使用 Pandas 对两个数据帧进行多次合并操作 [英] multiple merge operations on two dataframes using pandas
问题描述
我有两个要实现多个操作的数据帧,例如:
I have two dataframes where multiple operations are to be implemented, for example:
old_DF
id col1 col2 col3
-------------------------
1 aaa
2 bbb 123
new_DF
id col1 col2 col3
-------------------------
1 xxx 999
2 xxx kkk
需要对这些数据帧执行以下操作:
The following operations need to be performed on these dataframes:
- 合并两个数据框
- 仅用 new_DF 中的相应值替换 old_DF 中的空白 (NA) 单元格
- 值相互矛盾的两个数据帧中的单元格应在新数据帧中报告
预期结果:
updated_df
id col1 col2 col3
-------------------------
1 aaa xxx 999
2 xxx bbb 123
conflicts_df
conflicts_df
id col1 col2 col3
-------------------------
2 bbb
2 kkk
我可以使用 .append()
方法来连接两个数据帧,我猜可以使用 .bfil()
或 .ffil()代码>方法来填充缺失值.但是我对
.bfil()
和 .ffil()
都没有成功.我试过 df.groupby('id').apply(lambda x: x.ffill().bfill()).drop_duplicates()
但我没有得到想要的结果.此外,我不明白如何执行上述第 3 步.有没有人可以帮助解决这个问题?
I can use .append()
method to join the two dataframes and I guess one can use .bfil()
or .ffil()
methods to fill in the missing values. But I am unsuccessful with both .bfil()
and .ffil()
. I have tried df.groupby('id').apply(lambda x: x.ffill().bfill()).drop_duplicates()

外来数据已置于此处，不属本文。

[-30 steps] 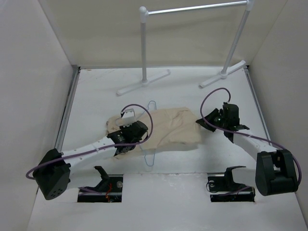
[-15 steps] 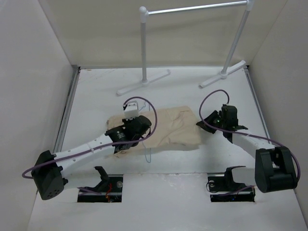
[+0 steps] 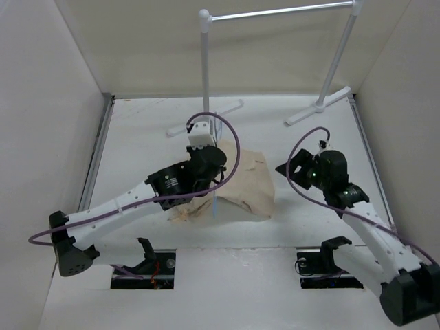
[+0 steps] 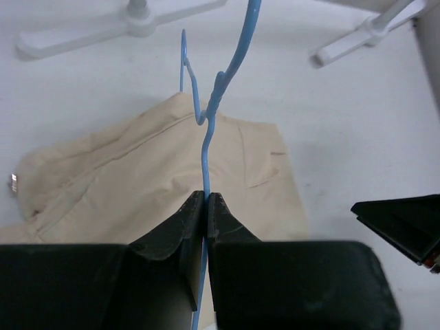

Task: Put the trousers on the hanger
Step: Place the hanger at the clothesline.

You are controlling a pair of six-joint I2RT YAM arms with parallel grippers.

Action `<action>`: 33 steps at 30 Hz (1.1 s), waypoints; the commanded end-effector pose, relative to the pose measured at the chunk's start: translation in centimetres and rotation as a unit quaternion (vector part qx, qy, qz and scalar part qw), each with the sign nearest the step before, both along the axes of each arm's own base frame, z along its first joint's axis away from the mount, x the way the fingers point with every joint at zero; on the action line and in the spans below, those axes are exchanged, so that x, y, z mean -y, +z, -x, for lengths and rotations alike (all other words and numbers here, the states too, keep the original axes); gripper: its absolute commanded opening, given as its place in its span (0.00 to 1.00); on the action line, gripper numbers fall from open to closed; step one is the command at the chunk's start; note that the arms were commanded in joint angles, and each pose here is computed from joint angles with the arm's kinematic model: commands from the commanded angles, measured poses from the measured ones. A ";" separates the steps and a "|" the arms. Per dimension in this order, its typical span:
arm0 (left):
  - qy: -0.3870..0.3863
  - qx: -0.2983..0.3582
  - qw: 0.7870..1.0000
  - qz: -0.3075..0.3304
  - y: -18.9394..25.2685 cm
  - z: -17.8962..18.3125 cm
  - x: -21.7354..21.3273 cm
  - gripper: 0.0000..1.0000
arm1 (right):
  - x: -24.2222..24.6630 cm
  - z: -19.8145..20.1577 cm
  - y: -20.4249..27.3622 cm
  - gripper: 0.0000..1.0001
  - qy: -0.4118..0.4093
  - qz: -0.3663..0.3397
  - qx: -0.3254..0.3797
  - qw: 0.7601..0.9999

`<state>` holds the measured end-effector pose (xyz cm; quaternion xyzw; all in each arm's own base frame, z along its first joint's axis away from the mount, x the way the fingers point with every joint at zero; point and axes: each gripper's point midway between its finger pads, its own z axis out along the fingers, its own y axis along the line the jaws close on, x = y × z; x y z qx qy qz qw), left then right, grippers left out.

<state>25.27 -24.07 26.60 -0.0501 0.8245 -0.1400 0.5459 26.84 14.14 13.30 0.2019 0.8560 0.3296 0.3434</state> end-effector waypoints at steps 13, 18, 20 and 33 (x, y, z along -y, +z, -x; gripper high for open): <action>-0.099 0.142 0.977 0.123 20.7 -1.5 5.8 0.00 | -9.7 8.5 29.9 0.78 0.216 -0.094 0.350 0.907; -0.111 0.155 0.971 0.146 21.9 -1.5 7.2 0.00 | -14.0 6.9 30.0 0.69 0.247 -0.107 0.346 0.899; -0.115 0.156 0.970 0.150 22.1 -1.5 7.6 0.00 | -15.3 6.4 29.6 0.65 0.257 -0.109 0.340 0.898; -0.101 0.151 0.972 0.152 20.8 -1.2 6.6 0.04 | -17.7 7.1 28.4 0.08 0.256 -0.157 0.321 0.898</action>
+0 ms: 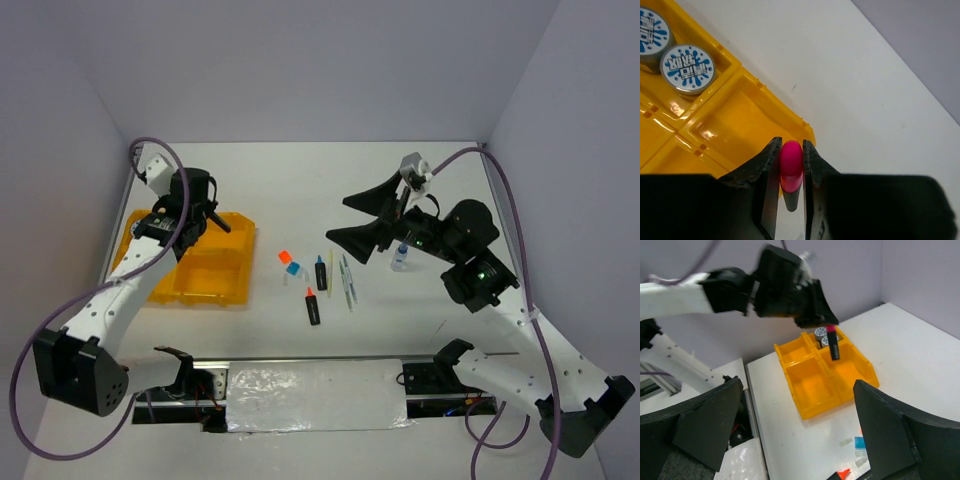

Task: Sort the stationery into containers
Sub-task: Place the pen in the storage box, then pick up the pen from the center of the board.

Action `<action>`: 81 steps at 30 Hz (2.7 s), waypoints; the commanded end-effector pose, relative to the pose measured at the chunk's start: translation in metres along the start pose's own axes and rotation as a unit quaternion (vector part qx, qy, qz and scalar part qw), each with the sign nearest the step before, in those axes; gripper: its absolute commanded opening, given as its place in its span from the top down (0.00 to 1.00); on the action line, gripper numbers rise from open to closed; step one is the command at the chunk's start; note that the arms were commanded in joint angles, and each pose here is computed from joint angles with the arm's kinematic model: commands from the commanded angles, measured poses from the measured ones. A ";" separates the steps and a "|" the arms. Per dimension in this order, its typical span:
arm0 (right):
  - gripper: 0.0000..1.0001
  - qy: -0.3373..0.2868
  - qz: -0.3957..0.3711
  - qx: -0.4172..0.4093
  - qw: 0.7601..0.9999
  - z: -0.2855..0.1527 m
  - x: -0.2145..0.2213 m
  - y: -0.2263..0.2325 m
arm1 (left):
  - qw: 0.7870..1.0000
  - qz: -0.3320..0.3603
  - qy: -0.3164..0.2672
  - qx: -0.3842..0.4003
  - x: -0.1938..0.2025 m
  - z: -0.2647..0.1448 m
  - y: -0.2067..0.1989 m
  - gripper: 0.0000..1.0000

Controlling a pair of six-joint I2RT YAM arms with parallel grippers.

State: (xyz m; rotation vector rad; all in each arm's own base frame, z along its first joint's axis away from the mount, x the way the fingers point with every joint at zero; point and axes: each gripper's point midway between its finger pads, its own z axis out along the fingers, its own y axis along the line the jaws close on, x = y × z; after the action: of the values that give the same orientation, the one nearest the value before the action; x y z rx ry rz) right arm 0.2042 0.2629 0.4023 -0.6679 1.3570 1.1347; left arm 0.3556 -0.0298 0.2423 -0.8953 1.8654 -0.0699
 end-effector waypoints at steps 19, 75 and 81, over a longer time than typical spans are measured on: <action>0.00 0.032 0.040 -0.028 0.998 -0.015 0.055 0.029 | 0.996 -0.057 -0.054 -0.051 0.031 0.072 0.024 0.78; 0.44 0.441 0.114 0.411 0.790 -0.016 0.381 -0.052 | 0.965 0.207 0.055 0.152 0.032 -0.080 0.052 0.01; 0.64 0.465 0.117 0.413 0.774 -0.023 0.406 -0.049 | 0.967 0.203 0.054 0.142 0.032 -0.079 0.055 0.01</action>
State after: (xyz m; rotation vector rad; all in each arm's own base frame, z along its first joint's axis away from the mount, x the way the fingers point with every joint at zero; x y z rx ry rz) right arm 0.1850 0.3140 0.0136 -0.3897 2.5840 0.1878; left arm 0.2506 -0.0359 0.2212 -0.3235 2.0835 -0.1320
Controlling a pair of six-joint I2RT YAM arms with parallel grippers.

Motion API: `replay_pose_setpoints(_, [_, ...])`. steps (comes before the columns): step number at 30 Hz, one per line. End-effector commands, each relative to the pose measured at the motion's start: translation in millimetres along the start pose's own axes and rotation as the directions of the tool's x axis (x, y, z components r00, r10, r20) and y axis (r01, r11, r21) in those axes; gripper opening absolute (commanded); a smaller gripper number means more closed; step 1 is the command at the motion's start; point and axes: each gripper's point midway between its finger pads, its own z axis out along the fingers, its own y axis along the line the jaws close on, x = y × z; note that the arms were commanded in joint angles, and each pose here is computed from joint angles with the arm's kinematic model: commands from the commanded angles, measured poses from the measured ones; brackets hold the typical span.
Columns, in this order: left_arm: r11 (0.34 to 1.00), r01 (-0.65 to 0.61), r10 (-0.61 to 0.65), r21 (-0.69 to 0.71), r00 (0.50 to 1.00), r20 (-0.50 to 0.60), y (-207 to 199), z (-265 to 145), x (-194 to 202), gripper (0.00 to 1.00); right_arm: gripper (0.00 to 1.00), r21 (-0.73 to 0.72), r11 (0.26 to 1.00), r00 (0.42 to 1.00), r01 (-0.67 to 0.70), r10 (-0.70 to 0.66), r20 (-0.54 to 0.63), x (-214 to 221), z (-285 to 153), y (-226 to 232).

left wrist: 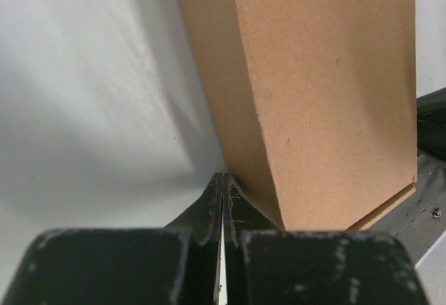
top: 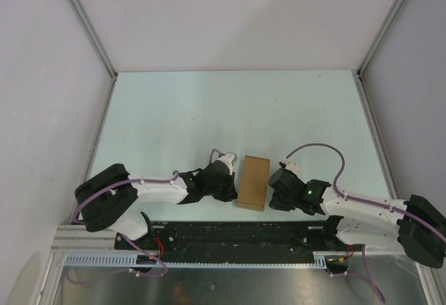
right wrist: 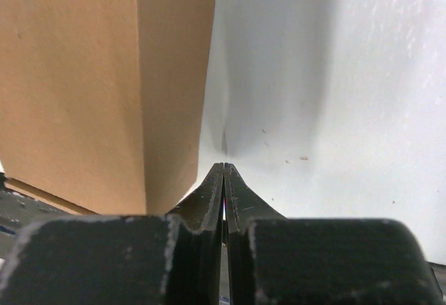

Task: Fold the paper box

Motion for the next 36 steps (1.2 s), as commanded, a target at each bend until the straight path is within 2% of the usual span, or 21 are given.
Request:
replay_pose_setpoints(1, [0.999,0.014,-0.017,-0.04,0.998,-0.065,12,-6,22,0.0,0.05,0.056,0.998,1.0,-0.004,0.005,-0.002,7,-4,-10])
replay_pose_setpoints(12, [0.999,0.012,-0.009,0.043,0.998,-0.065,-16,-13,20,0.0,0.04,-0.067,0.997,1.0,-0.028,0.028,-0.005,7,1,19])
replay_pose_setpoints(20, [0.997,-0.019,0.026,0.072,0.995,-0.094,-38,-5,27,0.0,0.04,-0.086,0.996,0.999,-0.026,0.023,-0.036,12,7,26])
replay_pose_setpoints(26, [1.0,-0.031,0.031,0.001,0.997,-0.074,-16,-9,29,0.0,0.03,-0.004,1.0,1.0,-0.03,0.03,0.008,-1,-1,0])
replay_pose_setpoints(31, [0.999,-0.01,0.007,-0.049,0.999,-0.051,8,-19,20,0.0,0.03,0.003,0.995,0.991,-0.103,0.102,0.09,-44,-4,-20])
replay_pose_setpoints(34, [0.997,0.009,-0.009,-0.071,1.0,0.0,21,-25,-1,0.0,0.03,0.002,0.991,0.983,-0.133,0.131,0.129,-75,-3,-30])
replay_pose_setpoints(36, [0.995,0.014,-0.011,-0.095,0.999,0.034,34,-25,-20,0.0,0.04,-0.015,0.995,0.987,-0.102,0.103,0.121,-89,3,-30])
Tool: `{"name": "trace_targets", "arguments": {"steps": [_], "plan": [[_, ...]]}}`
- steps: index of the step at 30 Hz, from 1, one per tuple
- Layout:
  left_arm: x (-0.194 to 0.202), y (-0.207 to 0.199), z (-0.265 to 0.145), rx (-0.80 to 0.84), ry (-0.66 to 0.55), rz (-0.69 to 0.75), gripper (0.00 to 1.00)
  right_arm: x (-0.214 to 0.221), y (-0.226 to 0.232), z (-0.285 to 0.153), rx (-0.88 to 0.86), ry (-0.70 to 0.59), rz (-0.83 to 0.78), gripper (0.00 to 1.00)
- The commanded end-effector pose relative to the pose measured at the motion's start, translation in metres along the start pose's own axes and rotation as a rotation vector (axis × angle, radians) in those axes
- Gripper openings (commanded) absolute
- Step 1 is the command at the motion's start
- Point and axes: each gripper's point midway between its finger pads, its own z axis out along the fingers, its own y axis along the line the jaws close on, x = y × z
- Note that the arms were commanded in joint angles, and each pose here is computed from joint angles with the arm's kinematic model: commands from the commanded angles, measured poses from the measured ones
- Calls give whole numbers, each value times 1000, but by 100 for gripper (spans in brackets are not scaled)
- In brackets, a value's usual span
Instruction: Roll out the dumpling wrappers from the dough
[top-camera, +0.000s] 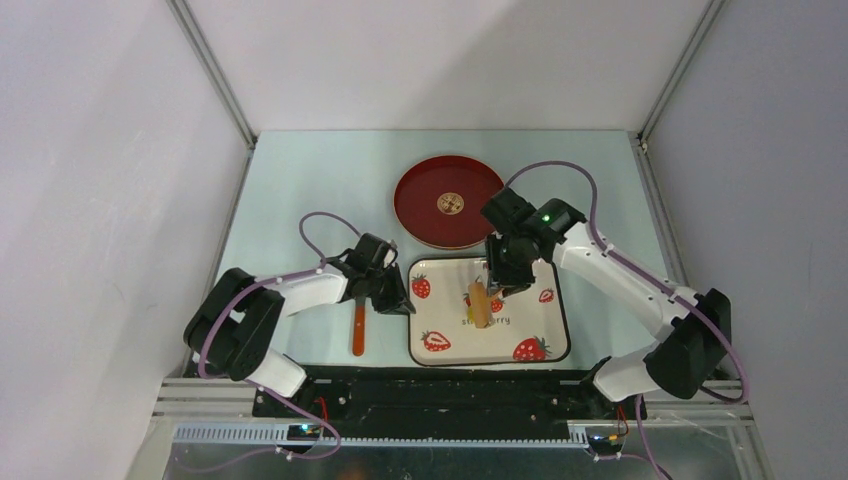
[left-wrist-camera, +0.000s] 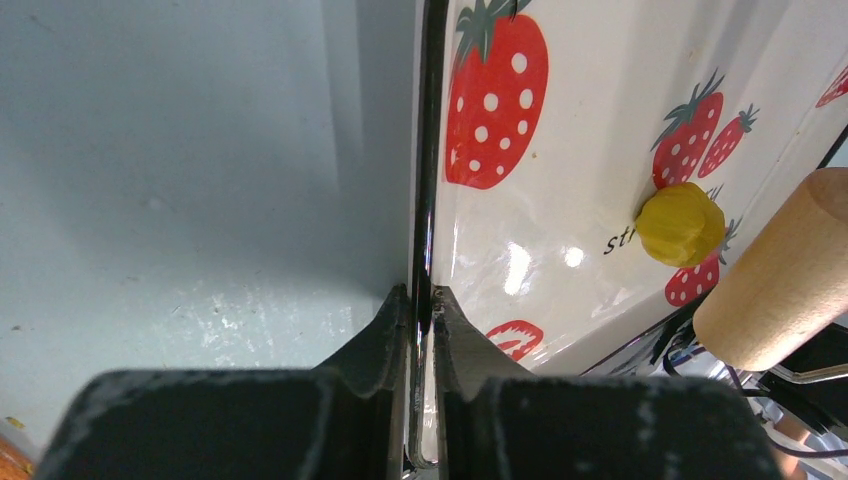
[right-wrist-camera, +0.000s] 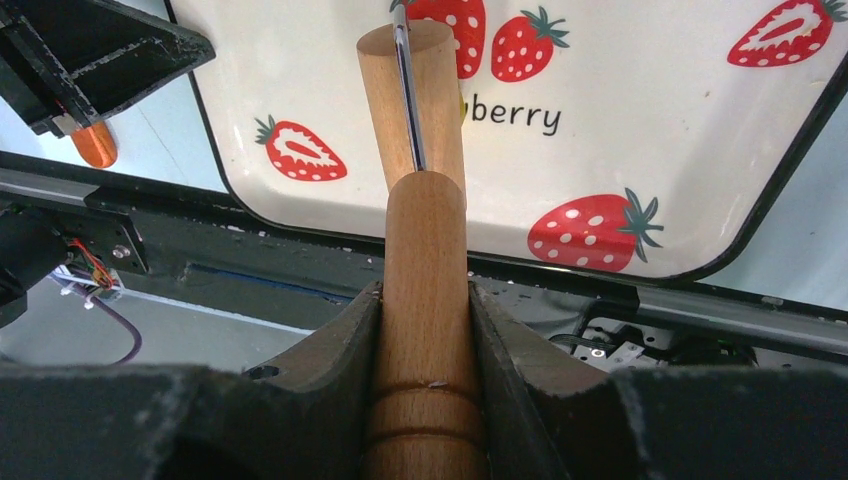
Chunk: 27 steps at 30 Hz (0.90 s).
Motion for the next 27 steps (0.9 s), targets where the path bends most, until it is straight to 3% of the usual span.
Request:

but I do not get the desired results. Additionally, I do not understand how to perform step 3 mentioned above. Is there anyone who can help with this problem?
推荐答案
设置:
old_df = pd.DataFrame([
[1, 'aaa', pd.NA, pd.NA],
[2, pd.NA, 'bbb', 123]],
columns=['id', 'col1', 'col2', 'col3'])
new_df = pd.DataFrame([
[1, pd.NA, 'xxx', 999],
[2, 'xxx', 'kkk', pd.NA]],
columns=['id', 'col1', 'col2', 'col3'])
使用 combine_first 获取updated_df
,设置id
为索引
Use combine_first to get the updated_df
, setting id
as the index
old_df = old_df.set_index('id')
new_df = new_df.set_index('id')
updated_df = old_df.combine_first(new_df)
# updated_df outputs:
# (reset the id if necessary)
col1 col2 col3
id
1 aaa xxx 999
2 xxx bbb 123
使用布尔逻辑生成 masks
的数据帧,检查旧的 &新帧在给定单元格中具有值值不同,并从 old & 中挑选单元格new 使用掩码中任何行为 True 的掩码
generate a dataframe of masks
using boolean logic, checking that both the old & new frames have values in a given cell & that the values differ, and pick cells from both old & new using the mask where any row in the mask is True
mask = pd.notnull(new_df) & ~old_df.eq(new_df) & pd.notnull(old_df)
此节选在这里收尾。